14. On hearing both sides and on perusal of records, it is clear that the Tribunal held that the accident was taken place due to negligence on the sole part of the petitioner based on Ex.P.1 - FIR and Ex.R.1 - Charge Sheet and also the evidences of P.W.1 and R.W.1 & RW.2. This is not denied by the petitioner side also. The petitioner's side claims compensation as the 1st respondent/owner of the vehicle paid Rs.50/- towards Personal Accident Cover. Therefore, it is the main contention of the Appellant/Insurance Company that since the owner paid Rs.50/- towards PA cover, the petitioner is entitled to Rs.1,00,000/- only in case of death and he is not entitled to any compensation towards injuries sustained by himself. The policy condition was marked as Ex.R.2. There is no contrary evidence put forth by the petitioner. As per Section 163A of the Act, compensation can only be awarded in case of death.

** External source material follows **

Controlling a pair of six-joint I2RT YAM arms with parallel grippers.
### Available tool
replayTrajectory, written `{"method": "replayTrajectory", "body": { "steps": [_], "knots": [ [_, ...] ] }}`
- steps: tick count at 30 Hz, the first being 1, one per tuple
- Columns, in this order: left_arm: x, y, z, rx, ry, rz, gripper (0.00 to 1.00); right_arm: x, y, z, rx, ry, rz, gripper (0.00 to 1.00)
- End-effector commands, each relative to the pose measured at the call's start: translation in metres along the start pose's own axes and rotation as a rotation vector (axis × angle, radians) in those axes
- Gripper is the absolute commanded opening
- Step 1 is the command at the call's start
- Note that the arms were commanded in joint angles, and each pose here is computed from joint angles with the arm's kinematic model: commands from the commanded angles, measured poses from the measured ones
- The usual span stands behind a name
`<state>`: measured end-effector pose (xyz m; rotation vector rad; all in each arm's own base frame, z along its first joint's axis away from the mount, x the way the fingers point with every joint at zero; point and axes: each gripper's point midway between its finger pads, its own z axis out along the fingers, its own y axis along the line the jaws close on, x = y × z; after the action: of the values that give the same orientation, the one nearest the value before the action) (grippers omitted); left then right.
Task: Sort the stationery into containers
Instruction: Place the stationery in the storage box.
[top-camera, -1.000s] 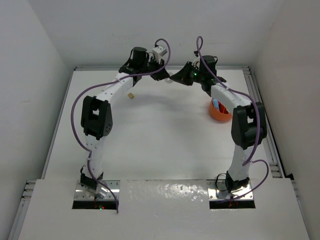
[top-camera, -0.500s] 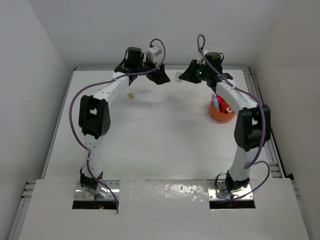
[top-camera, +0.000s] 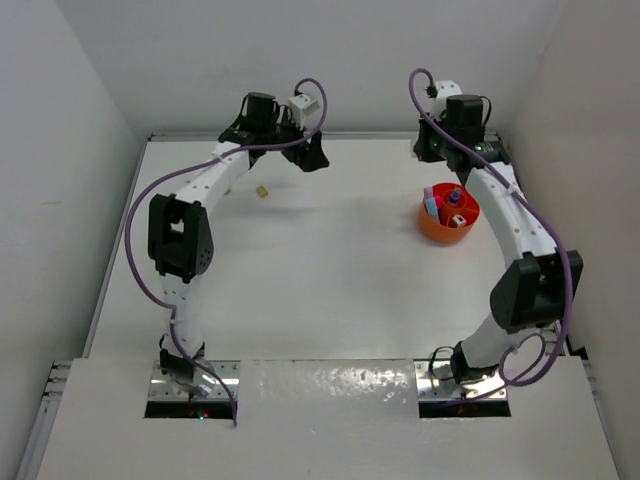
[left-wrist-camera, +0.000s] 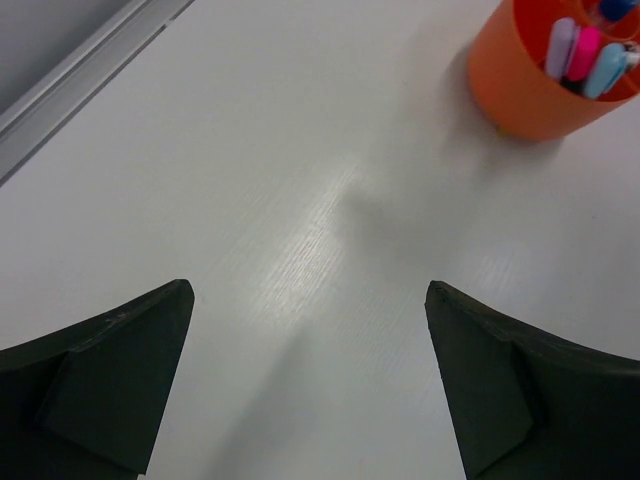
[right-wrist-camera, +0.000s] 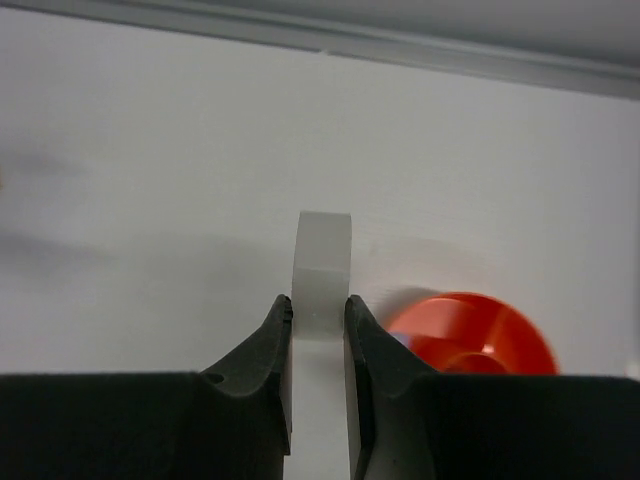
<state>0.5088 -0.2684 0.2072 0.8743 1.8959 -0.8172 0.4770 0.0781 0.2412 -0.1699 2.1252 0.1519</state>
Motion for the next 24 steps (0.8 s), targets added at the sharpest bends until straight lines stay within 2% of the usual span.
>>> {"method": "replayTrajectory", "body": {
  "steps": [1, 4, 8, 13, 21, 24],
  "knots": [
    [0.006, 0.014, -0.018, -0.141, 0.057, 0.016, 1.0, -0.004, -0.058, -0.042, 0.246, -0.004, -0.123, 0.0],
    [0.021, 0.017, -0.016, -0.172, 0.092, -0.006, 1.0, 0.019, -0.086, -0.048, 0.311, 0.05, -0.153, 0.0],
    [0.039, 0.023, -0.012, -0.216, 0.124, -0.062, 1.0, 0.044, -0.126, -0.047, 0.372, 0.108, -0.108, 0.0],
    [0.048, 0.025, -0.01, -0.221, 0.133, -0.085, 1.0, 0.073, -0.13, -0.025, 0.252, 0.159, -0.156, 0.0],
    [0.054, 0.023, -0.009, -0.228, 0.153, -0.093, 1.0, 0.09, -0.15, -0.004, 0.272, 0.208, -0.146, 0.0],
    [0.053, 0.024, -0.009, -0.233, 0.15, -0.093, 1.0, 0.106, -0.159, 0.001, 0.278, 0.265, -0.18, 0.0]
  ]
}}
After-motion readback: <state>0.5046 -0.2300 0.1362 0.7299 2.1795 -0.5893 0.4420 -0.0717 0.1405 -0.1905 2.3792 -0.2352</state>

15. On perusal of rulings relied on by the 1st respondent/petitioner/claimant, it is clear that those decisions were rendered in fatal cases by granting Rs.1,00,000/- under Personal Accident Cover. Whereas this case is concerned, the petitioner sustained only injury. The insurance company vehemently contended that the petitioner sustained only simple injuries. On perusal of the award, it is clear that the permanent disability of the petitioner is 15%. The petitioner has not established that due to his 15% disability, he is not able to earn, and he has lost his earning capacity. The petition was filed only under Sections 166 and 140 of the MV Act. The insurance policy is a package policy and the petitioner sustained injuries due to his own negligence.

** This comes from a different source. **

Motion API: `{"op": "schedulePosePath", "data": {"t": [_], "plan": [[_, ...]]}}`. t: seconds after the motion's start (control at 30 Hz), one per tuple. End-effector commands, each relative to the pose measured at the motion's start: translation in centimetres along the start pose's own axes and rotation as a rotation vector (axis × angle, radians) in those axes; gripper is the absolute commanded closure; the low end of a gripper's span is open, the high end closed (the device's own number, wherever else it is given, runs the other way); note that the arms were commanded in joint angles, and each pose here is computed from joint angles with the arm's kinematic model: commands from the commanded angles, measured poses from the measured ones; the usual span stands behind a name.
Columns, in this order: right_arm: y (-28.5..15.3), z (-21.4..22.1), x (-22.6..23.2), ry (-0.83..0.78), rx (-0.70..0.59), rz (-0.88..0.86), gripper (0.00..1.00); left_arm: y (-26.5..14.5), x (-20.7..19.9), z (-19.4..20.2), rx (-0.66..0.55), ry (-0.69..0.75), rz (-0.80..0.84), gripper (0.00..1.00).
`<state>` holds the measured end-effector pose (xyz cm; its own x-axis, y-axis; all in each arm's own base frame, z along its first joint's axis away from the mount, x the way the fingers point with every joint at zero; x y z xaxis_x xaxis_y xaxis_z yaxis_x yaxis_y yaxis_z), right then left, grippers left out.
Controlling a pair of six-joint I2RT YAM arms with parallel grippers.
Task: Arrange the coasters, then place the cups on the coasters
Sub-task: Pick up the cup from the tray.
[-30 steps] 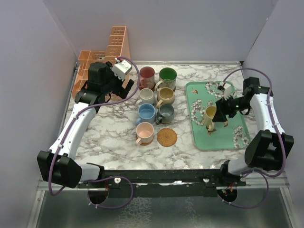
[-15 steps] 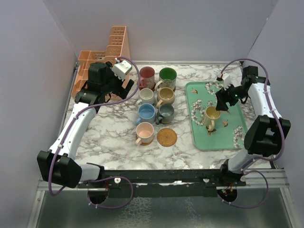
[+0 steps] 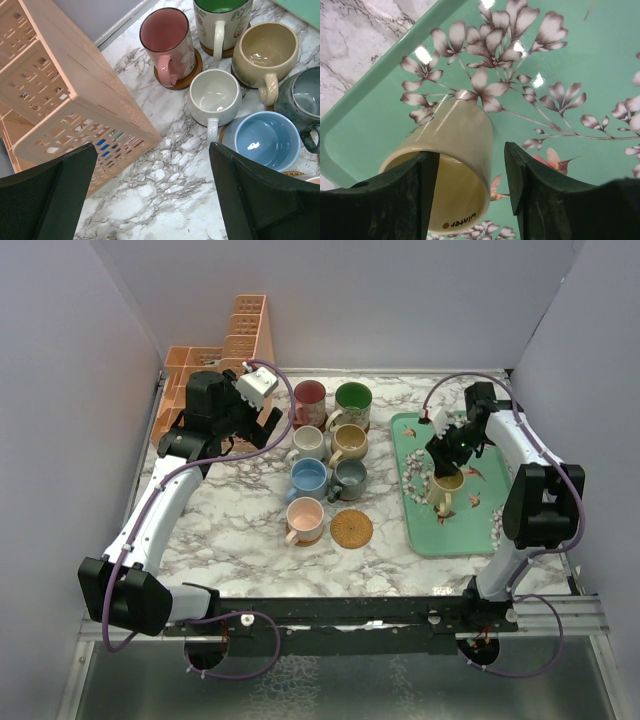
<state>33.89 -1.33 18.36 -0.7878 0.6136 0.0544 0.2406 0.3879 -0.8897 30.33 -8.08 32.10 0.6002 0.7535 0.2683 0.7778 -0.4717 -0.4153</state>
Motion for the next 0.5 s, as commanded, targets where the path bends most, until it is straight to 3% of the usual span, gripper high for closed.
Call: {"op": "schedulePosePath", "data": {"t": [0.0,0.17,0.47], "plan": [[0.2,-0.5,-0.1,-0.026,0.038,0.024,0.49,-0.6,-0.1,-0.7,-0.044,0.022,0.001,0.01],[-0.5,-0.5,0.8,-0.028,0.041,0.015,0.68,-0.5,-0.1,-0.7,-0.041,0.023,0.002,0.01],[-1.1,0.4,2.8,0.015,0.042,-0.003,0.84,-0.5,-0.1,-0.6,-0.044,0.022,0.006,0.01]]}}
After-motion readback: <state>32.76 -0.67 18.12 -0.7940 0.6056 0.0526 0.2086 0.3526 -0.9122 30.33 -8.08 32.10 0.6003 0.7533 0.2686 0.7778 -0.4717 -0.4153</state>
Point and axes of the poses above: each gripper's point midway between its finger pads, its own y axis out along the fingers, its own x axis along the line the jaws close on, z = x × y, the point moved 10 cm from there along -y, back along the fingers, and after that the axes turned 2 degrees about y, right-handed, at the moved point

16. As per Ex.R.2 - Policy being a two wheeler policy, whether it is a package or an Act policy, there is no cover for the rider of the two wheeler. A premium of Rs.50/- provides coverage for the owner in case of death for Rs.1,00,000/-. The petitioner himself admitted that FIR and a charge sheet were filed against him. During the course of the argument, the learned counsel for the appellant/Insurance Company submitted that the petitioner pleaded guilty in the said case before the competent court. This version is not specifically denied by the 1st respondent/petitioner/claimant. A perusal of citations relied on by the appellant/Insurance Company, it is very clear that the Hon’ble Supreme Court held that a claim for compensation under Personal Accident Coverage for injuries sustained by a person in an accident caused by himself is not maintainable before the Claims Tribunal, and it is well open to him to approach the appropriate Forum. The said principle was followed by this Court in various cases. In the above facts and circumstances, the claim petition is not maintainable.

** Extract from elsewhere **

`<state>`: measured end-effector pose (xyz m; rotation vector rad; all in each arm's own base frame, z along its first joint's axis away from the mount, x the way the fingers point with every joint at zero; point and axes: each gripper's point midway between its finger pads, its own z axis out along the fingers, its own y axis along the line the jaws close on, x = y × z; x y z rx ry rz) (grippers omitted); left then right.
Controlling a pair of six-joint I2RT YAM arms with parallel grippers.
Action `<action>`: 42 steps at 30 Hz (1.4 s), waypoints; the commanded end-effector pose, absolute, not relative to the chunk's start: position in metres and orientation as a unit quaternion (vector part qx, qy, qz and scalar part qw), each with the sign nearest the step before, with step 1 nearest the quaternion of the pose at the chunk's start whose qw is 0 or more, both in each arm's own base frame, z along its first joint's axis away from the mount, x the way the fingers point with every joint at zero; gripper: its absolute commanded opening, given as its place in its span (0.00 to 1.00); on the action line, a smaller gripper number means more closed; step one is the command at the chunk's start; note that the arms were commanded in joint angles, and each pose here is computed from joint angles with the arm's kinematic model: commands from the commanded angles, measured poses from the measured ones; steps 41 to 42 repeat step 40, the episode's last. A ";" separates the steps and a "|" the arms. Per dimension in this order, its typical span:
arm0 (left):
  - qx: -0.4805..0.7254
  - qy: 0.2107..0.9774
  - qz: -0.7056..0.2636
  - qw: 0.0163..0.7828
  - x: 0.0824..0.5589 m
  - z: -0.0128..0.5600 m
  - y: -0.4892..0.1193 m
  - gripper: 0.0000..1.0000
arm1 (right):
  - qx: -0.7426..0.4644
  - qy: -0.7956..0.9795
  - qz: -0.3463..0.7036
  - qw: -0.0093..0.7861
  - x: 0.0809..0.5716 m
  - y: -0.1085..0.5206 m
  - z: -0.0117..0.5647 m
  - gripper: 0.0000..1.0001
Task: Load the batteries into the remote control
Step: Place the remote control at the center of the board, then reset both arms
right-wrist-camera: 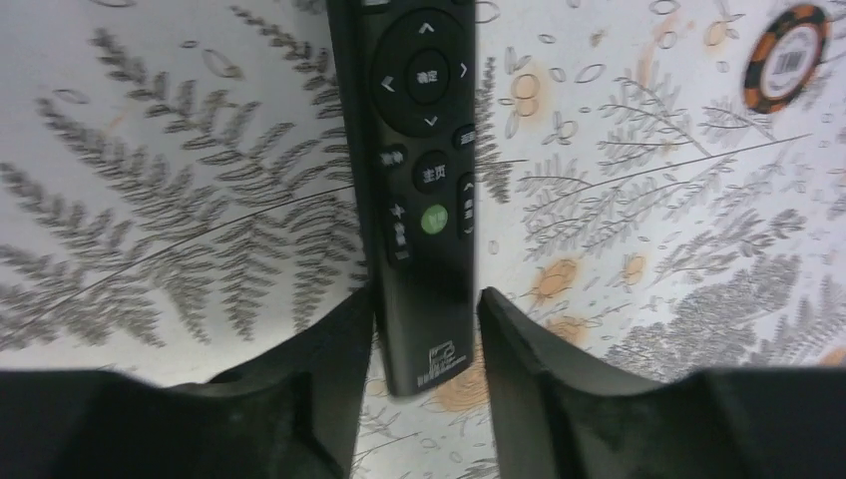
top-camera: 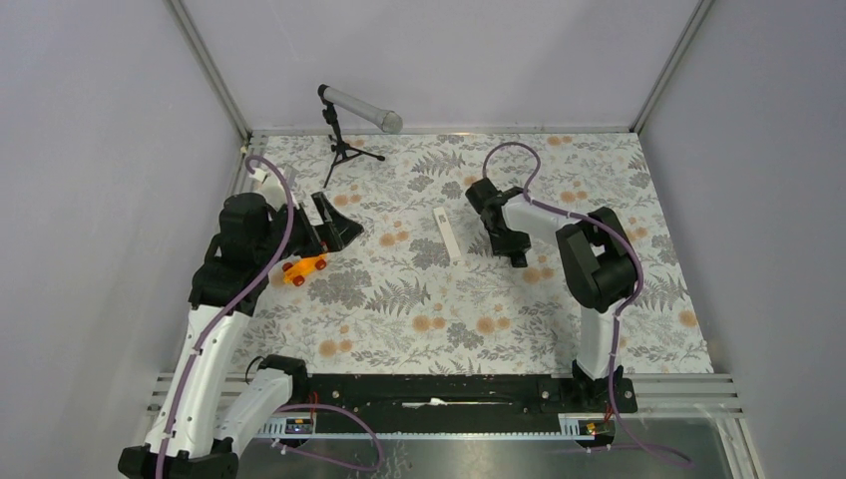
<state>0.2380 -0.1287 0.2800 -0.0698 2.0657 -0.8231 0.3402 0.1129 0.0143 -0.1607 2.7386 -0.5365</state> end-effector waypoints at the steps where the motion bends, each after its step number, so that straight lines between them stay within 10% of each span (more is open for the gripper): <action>1: -0.033 0.832 -0.331 0.445 0.238 0.297 -0.127 0.99 | -0.042 0.976 -0.123 0.175 0.339 0.139 0.027 0.55; 12: -0.049 0.837 -0.289 0.462 0.226 0.326 -0.109 0.99 | 0.049 0.921 -0.063 0.381 0.328 0.106 0.179 0.99; 27: -0.107 0.756 -0.209 0.611 0.177 0.389 -0.053 0.99 | 0.279 0.669 -0.084 0.684 0.174 -0.066 0.370 1.00; 42: -0.143 0.728 -0.176 0.646 0.160 0.391 -0.029 0.99 | 0.306 0.644 -0.074 0.698 0.130 -0.094 0.386 1.00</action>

17. Hence, the other aspects, such as age, avocation, etc., need not be discussed. The award passed by the Tribunal is not sustainable. The Tribunal has erred in awarding compensation of Rs.50,000/- to the claimant and the same is liable to be set aside. Therefore, the award passed by the Tribunal warrants interference and the Civil Miscellaneous Appeal has to be allowed.
18. In the result,
(i)The Civil Miscellaneous Appeal is allowed. No costs.
(ii)The award, dated 17.03.2020 passed in M.C.O.P.No.256 of 2015 by the Motor Accident Claims Tribunal/Additional Subordinate Court, Tenkasi is set aside. The M.C.O.P.No.256 of 2015 on the file of the Motor Accident Claims Tribunal/Additional Subordinate Court, Tenkasi is dismissed.
(iii) If any amount deposited by the appellant/Insurance Company in this case either before the Tribunal or before this Court, the same shall be ordered to be withdrawn by the appellant/Insurance Company on appropriate application. Consequently, the connected Civil Miscellaneous Petition is closed.